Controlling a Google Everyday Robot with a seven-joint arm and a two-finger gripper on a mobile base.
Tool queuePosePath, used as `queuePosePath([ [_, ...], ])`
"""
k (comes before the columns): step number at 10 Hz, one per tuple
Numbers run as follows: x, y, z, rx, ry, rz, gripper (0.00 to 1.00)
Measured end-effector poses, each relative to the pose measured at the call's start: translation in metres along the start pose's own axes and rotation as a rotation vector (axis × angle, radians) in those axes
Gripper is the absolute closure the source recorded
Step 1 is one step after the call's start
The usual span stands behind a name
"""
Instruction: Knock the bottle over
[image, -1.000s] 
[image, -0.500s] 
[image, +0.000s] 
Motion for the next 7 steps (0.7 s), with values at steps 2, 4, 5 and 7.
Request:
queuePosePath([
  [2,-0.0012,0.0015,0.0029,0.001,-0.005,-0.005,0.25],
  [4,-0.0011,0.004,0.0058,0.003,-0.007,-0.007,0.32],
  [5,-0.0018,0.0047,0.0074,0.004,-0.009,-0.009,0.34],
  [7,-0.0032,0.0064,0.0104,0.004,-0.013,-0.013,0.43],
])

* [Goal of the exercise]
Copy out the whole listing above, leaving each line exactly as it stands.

* [Answer to this exercise]
Controlling a Google Everyday Robot with a seven-joint arm and a two-finger gripper on a mobile base.
Tool queuePosePath, used as `queuePosePath([ [_, ...], ])`
"""
k (comes before the columns): step number at 10 Hz, one per tuple
Numbers run as follows: x, y, z, rx, ry, rz, gripper (0.00 to 1.00)
Measured end-effector poses, each relative to the pose measured at the call's start: translation in metres along the start pose's own axes and rotation as a rotation vector (axis × angle, radians) in those axes
Gripper is the absolute closure the source recorded
Step 1 is one step after the call's start
The usual span stands behind a name
"""
Instruction: Knock the bottle over
[image, -1.000s] 
[image, -0.500s] 
[image, +0.000s] 
Motion for the next 7 steps (0.7 s), with values at steps 2, 4, 5 and 7.
Request:
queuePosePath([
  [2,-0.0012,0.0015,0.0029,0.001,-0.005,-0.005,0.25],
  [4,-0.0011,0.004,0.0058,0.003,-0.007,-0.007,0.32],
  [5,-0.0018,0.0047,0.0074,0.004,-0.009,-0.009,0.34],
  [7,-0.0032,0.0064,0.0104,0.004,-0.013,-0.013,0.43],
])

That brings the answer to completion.